Should Generators finally be given eltype

Right; to some extent it’s ok to use the inferred type, as long as your code is fine with it being Any. It’s safe to use as a hint, like a size hint. For example I can imagine other implementations of Julia, or other execution environments, where return_type just always returns Any so that the type inference code doesn’t have to be included. But in my experience most people are not fine with Any; they have a more specific type in mind they’d like to get.

Inferred types do not have to get more specific over time, as the compiler improves, either. In fact at this very moment I am hoping to make many inferred types worse to speed up the compiler. Learn to love Any; it’s efficient to deduce! :slight_smile:

The OP has an interesting point: since we have IteratorEltype anyway, we could potentially return HasEltype for generators when, say, return_type is a concrete type.
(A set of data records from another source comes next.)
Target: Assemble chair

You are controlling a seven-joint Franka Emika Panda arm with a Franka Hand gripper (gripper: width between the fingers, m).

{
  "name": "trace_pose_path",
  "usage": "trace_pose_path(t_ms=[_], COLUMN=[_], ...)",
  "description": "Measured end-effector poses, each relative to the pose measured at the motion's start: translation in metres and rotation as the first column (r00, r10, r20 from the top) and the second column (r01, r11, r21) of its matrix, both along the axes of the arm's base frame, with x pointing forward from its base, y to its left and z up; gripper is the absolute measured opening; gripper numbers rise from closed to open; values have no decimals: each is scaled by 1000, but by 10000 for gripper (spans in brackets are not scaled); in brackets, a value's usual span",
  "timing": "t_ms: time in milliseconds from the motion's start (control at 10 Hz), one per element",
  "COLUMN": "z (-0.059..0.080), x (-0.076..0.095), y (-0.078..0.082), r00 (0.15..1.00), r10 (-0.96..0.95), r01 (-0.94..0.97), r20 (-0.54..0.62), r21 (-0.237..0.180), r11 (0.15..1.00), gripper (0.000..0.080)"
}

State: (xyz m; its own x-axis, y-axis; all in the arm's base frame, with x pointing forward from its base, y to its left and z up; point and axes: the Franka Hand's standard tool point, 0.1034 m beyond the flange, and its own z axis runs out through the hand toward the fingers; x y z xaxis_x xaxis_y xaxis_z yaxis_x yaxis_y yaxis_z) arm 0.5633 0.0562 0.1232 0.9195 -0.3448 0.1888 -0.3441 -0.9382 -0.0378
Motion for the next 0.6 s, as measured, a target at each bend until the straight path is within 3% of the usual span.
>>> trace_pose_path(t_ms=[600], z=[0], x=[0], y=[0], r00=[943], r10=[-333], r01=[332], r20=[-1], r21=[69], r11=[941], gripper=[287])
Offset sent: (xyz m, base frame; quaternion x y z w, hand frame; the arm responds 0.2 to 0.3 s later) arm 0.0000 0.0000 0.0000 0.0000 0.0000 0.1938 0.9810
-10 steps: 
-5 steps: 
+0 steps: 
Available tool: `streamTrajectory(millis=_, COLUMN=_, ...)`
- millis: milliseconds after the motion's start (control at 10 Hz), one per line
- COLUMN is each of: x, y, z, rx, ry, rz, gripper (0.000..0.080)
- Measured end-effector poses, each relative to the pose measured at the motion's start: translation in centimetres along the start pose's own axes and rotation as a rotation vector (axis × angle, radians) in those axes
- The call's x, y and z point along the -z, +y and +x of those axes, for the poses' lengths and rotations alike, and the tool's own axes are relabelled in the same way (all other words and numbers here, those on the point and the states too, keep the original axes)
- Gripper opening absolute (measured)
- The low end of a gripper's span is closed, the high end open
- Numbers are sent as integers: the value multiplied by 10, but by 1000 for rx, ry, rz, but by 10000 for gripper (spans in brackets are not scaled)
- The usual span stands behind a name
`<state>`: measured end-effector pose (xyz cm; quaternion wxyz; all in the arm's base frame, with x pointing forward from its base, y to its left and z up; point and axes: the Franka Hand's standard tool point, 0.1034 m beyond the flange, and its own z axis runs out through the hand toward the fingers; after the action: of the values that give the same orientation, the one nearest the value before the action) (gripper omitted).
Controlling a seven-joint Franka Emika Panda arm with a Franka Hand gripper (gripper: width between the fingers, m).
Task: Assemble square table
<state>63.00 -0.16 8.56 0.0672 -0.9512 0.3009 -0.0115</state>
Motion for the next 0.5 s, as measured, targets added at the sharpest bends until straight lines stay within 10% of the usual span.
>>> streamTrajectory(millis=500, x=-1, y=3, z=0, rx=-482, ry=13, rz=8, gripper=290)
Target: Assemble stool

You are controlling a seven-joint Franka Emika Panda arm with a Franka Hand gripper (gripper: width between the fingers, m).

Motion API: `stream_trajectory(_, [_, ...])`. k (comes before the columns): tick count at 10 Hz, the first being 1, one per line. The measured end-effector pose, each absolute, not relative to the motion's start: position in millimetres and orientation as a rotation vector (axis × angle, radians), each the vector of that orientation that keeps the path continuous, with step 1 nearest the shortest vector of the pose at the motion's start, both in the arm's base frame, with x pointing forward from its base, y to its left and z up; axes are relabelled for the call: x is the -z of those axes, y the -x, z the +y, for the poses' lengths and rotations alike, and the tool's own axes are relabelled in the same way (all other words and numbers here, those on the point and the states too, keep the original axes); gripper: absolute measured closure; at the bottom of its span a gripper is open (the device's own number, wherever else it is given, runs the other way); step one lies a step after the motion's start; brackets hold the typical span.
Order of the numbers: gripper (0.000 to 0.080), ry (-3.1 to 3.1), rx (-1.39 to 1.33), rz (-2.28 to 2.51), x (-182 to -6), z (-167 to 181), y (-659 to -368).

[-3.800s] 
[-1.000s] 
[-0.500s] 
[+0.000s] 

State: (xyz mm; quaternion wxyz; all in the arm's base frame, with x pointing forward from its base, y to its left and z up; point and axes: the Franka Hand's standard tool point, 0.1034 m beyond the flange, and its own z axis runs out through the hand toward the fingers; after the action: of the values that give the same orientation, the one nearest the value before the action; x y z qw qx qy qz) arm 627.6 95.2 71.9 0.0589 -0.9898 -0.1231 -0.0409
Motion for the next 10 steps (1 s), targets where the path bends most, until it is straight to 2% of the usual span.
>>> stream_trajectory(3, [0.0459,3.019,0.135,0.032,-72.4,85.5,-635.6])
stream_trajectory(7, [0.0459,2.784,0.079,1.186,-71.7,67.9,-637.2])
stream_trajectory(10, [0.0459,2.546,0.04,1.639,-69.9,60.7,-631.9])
Of course, then people would have to be ok with IteratorEltype being unpredictable the same way return_type is.

7 Likes

That just completely destroy any non-breaking guarantee though… Especially given what people actually depends on in the past and how easy it is to depend on these behavior implicitly…

2 Likes

On the whole I agree. We don’t want to deliberately expand unpredictable behaviors like that.

1 Like

Would it be possible to have a function like return_type that would be much more computationally expensive but more predictable? Called maybe deduced_return_type.
Then add a non-breaking addition to the iteration interface of IteratorDeducedEltype HasDeducedEltype and deduced_eltype all which would by default fall back to the non-deduced versions when not explicitly define? which it would be for Generators.
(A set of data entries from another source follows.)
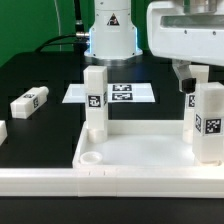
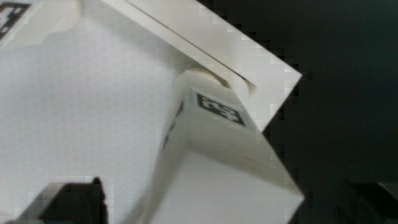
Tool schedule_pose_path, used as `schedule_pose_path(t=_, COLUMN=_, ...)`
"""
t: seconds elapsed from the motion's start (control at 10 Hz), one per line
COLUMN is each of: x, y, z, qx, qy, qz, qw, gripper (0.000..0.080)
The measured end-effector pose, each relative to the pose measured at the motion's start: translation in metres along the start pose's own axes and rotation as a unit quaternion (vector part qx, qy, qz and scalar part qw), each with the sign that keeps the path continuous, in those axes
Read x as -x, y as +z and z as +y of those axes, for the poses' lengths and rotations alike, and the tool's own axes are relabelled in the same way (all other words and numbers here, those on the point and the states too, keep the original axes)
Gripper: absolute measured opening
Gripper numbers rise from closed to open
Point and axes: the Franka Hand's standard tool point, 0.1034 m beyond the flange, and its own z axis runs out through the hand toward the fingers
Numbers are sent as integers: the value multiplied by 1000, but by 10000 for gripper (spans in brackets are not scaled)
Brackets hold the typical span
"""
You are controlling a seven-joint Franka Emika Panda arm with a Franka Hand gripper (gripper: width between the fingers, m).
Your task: Assemble desk
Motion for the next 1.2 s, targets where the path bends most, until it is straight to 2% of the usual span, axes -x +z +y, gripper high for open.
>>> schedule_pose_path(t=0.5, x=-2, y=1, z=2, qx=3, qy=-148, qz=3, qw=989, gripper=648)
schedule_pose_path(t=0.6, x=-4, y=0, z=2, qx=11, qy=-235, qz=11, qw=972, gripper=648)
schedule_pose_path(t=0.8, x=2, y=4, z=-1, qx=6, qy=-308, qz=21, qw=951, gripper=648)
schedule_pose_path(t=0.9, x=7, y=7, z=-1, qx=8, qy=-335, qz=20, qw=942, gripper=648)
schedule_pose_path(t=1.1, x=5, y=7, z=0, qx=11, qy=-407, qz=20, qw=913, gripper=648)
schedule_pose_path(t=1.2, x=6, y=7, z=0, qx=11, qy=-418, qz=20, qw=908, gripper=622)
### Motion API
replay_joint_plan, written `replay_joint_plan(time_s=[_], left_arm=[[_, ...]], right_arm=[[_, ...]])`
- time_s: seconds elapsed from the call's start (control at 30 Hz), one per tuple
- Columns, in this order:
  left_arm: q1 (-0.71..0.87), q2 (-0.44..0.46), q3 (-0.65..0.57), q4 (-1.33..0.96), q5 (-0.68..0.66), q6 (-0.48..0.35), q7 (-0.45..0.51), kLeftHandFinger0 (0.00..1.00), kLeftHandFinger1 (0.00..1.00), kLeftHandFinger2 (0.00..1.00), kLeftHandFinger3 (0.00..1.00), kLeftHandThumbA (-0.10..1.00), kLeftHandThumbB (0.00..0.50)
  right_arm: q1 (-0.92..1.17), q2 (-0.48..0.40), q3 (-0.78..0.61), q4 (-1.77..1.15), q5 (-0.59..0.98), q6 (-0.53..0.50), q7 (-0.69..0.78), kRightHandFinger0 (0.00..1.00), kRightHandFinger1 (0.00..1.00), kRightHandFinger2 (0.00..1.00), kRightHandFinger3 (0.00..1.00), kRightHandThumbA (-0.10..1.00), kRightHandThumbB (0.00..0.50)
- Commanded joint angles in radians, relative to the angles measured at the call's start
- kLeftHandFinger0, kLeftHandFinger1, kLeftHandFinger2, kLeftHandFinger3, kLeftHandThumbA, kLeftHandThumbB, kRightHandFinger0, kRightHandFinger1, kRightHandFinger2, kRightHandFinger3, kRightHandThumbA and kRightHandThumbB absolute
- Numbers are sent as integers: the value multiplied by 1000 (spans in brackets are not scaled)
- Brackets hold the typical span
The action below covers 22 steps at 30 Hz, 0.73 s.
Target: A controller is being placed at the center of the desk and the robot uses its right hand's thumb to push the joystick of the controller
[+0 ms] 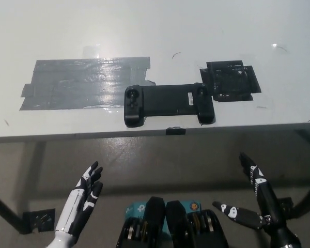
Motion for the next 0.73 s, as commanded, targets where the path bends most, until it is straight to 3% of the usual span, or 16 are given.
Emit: replay_joint_plan(time_s=[0.0, 0.17, 0.7], left_arm=[[0, 8, -8, -25, 14, -32, -5, 1000, 1000, 1000, 1000, 916, 8], [-3, 9, -5, -27, 2, -30, -8, 1000, 1000, 1000, 1000, 908, 13], [4, 10, -2, -22, 7, -29, -2, 1000, 1000, 1000, 1000, 910, 21]], right_arm=[[3, -9, -6, -16, 4, -53, 21, 1000, 1000, 1000, 1000, 939, 208], [-3, -5, -11, -6, 12, -57, 24, 1000, 1000, 1000, 1000, 931, 196], [-12, 1, -2, 8, 18, -56, 47, 1000, 1000, 1000, 1000, 959, 230]])
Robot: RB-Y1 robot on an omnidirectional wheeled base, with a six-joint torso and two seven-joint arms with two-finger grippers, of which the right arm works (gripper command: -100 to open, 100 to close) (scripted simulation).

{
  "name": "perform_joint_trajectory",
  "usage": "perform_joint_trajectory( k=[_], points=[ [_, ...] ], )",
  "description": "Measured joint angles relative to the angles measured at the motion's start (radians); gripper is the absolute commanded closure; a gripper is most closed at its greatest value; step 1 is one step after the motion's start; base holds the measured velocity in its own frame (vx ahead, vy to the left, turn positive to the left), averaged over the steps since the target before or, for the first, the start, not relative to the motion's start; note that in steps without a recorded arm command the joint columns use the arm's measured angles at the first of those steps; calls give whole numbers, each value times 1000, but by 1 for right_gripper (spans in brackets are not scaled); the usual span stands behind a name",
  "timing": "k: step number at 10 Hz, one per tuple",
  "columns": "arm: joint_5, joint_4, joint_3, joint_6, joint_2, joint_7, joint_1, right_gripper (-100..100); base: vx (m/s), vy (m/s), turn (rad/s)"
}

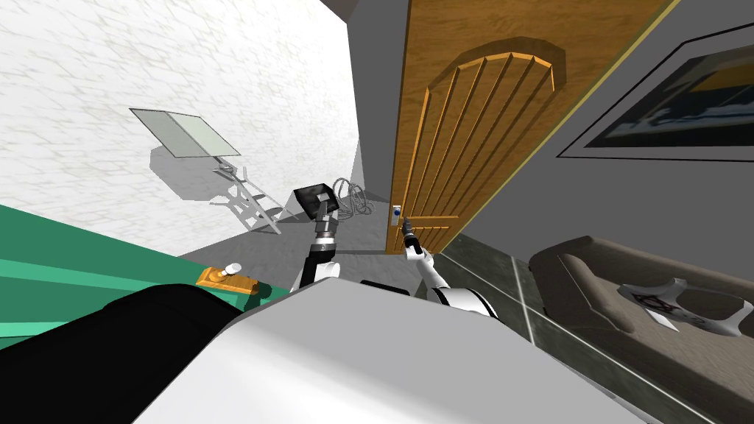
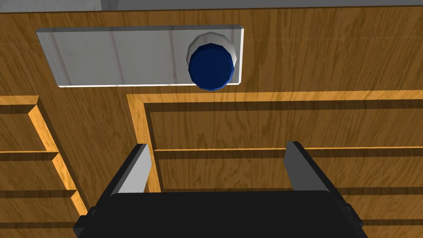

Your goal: Push the door open

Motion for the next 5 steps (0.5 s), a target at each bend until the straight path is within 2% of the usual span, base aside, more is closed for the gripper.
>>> perform_joint_trajectory(
  k=[1,2,3,5],
  points=[
    [0,-7,0,4,-13,2,3,-100,30,-19,-5],
    [2,-35,5,19,-32,1,15,-100,31,-19,-4],
    [1,-22,4,17,-43,-1,7,-100,-38,28,10],
    [0,-12,5,9,-10,1,4,-100,-18,15,5]
  ],
)
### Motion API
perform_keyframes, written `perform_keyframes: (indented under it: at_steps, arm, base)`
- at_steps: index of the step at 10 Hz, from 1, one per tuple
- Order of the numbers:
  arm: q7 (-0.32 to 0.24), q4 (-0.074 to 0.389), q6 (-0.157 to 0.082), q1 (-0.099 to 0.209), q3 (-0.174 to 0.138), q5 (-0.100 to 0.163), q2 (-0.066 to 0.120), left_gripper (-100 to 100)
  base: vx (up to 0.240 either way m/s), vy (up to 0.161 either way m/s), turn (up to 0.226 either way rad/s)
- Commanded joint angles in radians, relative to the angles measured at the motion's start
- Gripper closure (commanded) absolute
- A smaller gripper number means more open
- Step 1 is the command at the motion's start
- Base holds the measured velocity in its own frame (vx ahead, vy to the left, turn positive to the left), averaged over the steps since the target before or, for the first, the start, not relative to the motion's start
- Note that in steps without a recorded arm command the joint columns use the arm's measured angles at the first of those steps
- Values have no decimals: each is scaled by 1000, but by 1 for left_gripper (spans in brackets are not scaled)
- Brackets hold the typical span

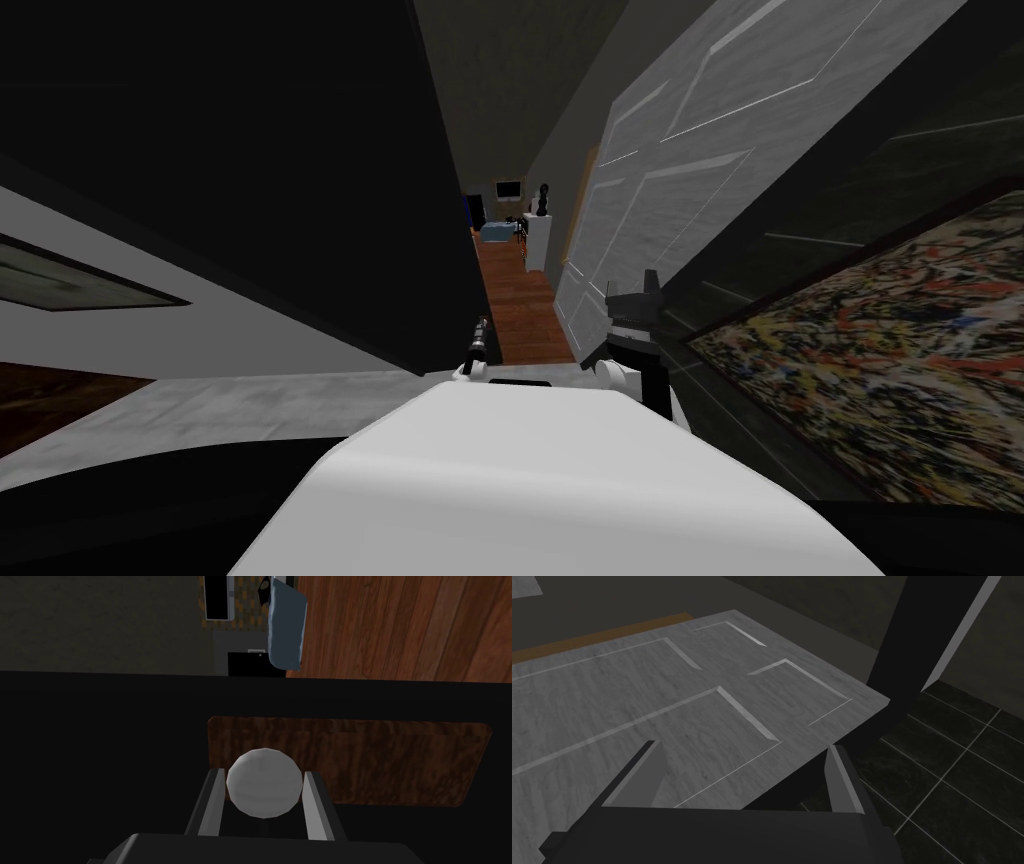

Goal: Push the door open

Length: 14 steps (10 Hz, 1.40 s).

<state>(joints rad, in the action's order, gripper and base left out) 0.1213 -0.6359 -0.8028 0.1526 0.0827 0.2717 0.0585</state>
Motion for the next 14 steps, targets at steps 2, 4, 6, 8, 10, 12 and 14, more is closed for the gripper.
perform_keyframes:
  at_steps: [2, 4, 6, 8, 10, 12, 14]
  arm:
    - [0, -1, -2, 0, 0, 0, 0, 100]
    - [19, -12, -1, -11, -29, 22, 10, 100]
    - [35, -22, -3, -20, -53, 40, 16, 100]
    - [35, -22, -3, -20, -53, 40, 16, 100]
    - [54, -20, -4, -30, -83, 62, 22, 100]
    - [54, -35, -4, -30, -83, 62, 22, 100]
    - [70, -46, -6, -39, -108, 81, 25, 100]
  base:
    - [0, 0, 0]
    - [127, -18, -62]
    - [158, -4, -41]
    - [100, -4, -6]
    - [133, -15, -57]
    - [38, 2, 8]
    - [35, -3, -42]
That way there would at-least be a base way to do:

myfunction(iter::IT)=_myfunction(deduced_eltype(IT),iter)
function _myfunction(::Type{T},iter) where T <: MyType 
      ...
end

Computationally expensive isn’t even the issue. The issue is,

AFAICT, this is very non-trivial to define, especially if you want it to get anywhere near what the inference is currently capable of doing. Strictly speaking, it also means that any change to such a definition is a breaking change and practically at least any change that can cause a wider type to be returned is breaking.

This no regression requirement might seem easier to maintain and reason about, but note that the inference is coupled with optimization and different transformations in optimization is known to interfere with (i.e. hide information from) each other, meaning improvements may in some cases cause regression as well. Again, certainly won’t happen for most users for most cases but with enough users someone will definitely hit such case…

I’m not sure if this is true since I’ve never learn much(any?) formal theories about it so sorry if any part of this is inaccurate, but IMHO one of the main issues is that the inference is currently defined/constraint by a set of valid rules and transformations. This is enough to guarantee correctness and as long as we implement enough of these rules it’ll be good enough for performance too. However, to get predictable result following this route seems to not only require defining a fixed set of rules that can be applied but also in which order/manner they are applied (any change to either can lead to observable regression as mentioned above). In another word, following what we are doing, we can only define type inference based on an implementation and I believe such a definition is usually not very useful, (e.g. for the purpose of deciding whether we can make a change to it without being breaking).

1 Like

I think the correct long-run idiomatic solution would be exposing the building blocks of what collect does, so that users can easily write code that assumes a certain type (as @jeff.bezanson said, like a size hint, possibly deduced from the first element obtained) yet seamlessly go to a different branch if that assumption is violated. When the compiler knows a lot, if can prune these branches and emit very efficient code, but even the worst case heuristic fallbacks (widen as necessary) are not that bad.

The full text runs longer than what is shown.